Python 2.7 has introduced a new API for buffers and memoryview objects.
I read the documentation on them and I think I got the basic concept (accessing the internal data of an object in a raw form without copying it, which I suppose means a "faster and less memory-hungry" way to get object data), but to really understand the documentation, the reader should have a knowledge of C that is beyond the one I have.
I would be very grateful if somebody would take the time to:
- explain buffers and memoryview objects in "layman terms" and
- describe a scenario in which using buffers and memoryview objects would be "the Pythonic way" of doing things
Here's a line from a hash function I wrote:
M = tuple(buffer(M, i, Nb) for i in range(0, len(M), Nb))
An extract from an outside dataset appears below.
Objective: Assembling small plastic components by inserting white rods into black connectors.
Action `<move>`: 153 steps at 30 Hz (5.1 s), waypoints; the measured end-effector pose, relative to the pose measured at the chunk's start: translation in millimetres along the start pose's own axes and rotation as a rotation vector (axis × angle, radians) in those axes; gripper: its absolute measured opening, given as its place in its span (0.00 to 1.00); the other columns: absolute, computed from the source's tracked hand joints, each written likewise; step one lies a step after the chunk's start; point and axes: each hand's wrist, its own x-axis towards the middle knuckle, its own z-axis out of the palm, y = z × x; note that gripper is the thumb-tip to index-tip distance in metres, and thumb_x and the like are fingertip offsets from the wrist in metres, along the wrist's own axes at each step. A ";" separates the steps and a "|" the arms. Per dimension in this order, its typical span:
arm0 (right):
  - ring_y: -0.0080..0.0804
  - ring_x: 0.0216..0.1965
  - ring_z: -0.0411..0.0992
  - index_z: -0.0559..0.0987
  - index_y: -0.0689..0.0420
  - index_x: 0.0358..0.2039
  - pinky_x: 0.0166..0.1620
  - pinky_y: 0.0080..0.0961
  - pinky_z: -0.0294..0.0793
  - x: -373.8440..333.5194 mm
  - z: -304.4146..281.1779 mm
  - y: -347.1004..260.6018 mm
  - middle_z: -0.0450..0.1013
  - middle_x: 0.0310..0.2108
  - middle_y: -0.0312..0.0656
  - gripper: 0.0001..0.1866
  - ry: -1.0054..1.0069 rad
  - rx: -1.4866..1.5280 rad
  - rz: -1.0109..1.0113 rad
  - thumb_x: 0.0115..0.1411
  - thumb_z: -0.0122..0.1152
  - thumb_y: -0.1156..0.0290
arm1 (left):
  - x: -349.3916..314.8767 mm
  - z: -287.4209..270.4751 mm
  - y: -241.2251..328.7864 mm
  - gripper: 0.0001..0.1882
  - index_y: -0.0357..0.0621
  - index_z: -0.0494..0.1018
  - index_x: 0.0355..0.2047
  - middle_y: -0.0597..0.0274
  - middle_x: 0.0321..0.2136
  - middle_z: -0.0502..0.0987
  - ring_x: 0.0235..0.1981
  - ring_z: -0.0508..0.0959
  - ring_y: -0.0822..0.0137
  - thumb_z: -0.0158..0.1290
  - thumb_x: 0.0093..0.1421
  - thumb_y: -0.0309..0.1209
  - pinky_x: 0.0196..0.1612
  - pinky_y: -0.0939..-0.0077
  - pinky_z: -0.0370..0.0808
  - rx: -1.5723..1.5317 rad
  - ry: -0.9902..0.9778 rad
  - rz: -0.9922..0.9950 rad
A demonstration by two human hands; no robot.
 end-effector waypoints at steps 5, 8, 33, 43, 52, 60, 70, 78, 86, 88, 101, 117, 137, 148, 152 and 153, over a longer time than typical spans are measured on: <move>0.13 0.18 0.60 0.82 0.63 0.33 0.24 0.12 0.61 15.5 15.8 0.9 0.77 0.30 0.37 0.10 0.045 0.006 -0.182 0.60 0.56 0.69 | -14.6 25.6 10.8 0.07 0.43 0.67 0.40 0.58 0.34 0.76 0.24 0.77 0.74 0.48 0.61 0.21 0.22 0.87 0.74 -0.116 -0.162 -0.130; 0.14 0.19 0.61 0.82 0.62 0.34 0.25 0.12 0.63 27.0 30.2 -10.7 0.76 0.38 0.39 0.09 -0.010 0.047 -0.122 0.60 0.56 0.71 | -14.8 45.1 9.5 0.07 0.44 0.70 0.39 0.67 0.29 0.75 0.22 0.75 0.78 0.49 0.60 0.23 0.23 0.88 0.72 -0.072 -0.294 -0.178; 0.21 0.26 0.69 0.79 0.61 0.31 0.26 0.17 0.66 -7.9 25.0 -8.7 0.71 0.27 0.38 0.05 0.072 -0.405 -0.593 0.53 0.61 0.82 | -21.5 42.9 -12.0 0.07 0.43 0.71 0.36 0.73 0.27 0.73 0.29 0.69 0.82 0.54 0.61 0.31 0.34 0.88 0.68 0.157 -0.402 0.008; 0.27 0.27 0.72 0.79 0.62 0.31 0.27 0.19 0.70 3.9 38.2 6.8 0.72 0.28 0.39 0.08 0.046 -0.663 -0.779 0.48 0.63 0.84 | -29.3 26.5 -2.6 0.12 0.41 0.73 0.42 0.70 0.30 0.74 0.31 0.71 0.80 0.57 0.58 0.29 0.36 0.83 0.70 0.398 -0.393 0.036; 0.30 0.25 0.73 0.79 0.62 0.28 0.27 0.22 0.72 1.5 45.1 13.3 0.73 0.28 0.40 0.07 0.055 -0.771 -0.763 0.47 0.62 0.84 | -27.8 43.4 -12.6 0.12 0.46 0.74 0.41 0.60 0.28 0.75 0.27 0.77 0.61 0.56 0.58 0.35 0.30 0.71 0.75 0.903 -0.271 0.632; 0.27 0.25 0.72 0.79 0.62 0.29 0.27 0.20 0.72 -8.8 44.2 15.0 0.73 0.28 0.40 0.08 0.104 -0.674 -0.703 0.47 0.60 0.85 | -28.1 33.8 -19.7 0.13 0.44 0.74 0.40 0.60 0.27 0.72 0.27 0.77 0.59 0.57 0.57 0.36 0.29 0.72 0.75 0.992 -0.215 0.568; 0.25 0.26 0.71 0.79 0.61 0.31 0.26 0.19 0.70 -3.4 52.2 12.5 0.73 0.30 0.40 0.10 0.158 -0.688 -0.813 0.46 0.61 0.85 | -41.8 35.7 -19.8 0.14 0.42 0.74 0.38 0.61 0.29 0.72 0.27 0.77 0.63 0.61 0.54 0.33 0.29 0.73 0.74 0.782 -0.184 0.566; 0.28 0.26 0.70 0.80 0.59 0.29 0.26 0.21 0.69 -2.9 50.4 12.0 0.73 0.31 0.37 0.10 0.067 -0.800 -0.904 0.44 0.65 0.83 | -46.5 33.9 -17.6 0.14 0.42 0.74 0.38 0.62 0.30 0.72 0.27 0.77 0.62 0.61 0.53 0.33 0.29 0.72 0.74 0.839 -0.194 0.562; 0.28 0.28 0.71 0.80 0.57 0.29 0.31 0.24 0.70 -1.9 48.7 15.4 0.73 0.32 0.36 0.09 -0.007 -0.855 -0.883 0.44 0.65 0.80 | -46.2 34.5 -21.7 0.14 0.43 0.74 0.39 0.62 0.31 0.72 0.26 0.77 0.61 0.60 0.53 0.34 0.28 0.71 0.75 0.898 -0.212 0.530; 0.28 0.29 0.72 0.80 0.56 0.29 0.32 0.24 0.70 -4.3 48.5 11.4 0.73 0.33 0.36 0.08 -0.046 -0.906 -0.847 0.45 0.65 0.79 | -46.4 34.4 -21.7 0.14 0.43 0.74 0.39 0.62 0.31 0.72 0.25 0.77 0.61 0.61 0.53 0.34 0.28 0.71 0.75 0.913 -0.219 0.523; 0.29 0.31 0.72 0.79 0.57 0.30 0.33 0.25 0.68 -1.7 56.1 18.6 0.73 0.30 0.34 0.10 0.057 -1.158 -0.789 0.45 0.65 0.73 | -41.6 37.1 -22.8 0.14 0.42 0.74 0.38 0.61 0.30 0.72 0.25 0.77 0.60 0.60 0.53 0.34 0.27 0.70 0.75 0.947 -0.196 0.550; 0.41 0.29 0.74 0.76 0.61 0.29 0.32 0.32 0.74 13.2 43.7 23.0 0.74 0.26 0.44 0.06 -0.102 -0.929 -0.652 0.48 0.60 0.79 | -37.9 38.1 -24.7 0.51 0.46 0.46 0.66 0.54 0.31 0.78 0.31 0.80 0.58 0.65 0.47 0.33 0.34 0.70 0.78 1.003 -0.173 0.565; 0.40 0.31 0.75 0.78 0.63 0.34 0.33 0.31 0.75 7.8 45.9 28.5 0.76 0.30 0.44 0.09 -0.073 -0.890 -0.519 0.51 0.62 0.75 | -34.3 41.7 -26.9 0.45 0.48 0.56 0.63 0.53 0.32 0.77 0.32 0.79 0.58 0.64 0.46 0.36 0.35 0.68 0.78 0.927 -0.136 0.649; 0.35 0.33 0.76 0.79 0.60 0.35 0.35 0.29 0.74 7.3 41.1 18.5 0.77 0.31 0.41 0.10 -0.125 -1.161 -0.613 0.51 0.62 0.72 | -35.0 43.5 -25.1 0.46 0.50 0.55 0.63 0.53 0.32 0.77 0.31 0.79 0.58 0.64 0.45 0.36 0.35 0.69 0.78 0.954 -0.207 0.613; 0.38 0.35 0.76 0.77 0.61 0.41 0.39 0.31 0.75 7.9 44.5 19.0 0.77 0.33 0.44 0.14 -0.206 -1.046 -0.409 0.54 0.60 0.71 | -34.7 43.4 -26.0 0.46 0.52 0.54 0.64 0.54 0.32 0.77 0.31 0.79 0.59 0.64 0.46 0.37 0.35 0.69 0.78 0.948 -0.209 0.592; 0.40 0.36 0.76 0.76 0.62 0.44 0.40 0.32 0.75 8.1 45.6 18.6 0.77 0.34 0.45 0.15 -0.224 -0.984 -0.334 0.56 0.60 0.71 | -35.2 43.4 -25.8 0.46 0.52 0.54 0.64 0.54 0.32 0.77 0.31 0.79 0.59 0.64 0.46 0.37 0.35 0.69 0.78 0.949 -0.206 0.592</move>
This will split a long string, M, into shorter 'strings' of length Nb, where Nb is the number of bytes / characters I can handle at a time. It does this WITHOUT copying any parts of the string, as would happen if I made slices of the string like so:
M = tuple(M[i*Nb:i*Nb+Nb] for i in range(0, len(M), Nb))
I can now iterate over M just as I would had I sliced it:
H = key
for Mi in M:
H = encrypt(H, Mi)
Basically, buffers and memoryviews are efficient ways to deal with the immutability of strings in Python, and the general copying behavior of slicing etc. A memoryview is just like a buffer, except you can also write to it, not just read.
While the main buffer / memoryview doc is about the C implementation, the standard types page has a bit of info under memoryview: http://docs.python.org/library/stdtypes.html#memoryview-type
Edit: Found this in my bookmarks, http://webcache.googleusercontent.com/search?q=cache:Ago7BXl1_qUJ:mattgattis.com/2010/3/9/python-memory-views+site:mattgattis.com+python&hl=en&client=firefox-a&gl=us&strip=1 is a REALLY good brief writeup.
Edit 2: Turns out I got that link from When should a memoryview be used? in the first place, that question was never answered in detail and the link was dead, so hopefully this helps.
Part of the answer I was looking for is that buffer
is the "old way", that memoryview
is the new way, but was backported to 2.7 - see the archived blog here
This doesn't answer my question of why the C API I thought I implemented in 2.7 lets me construct a buffer
but not a memoryview
...
To get memoryview
to work in Python 2.7, you need to have the Py_TPFLAGS_HAVE_NEWBUFFER
flag set in tp_flags
. I found that the built-in bytearray
source was a good reference; it is in Include/bytearrayobject.h
and Objects/bytearrayobject.c
.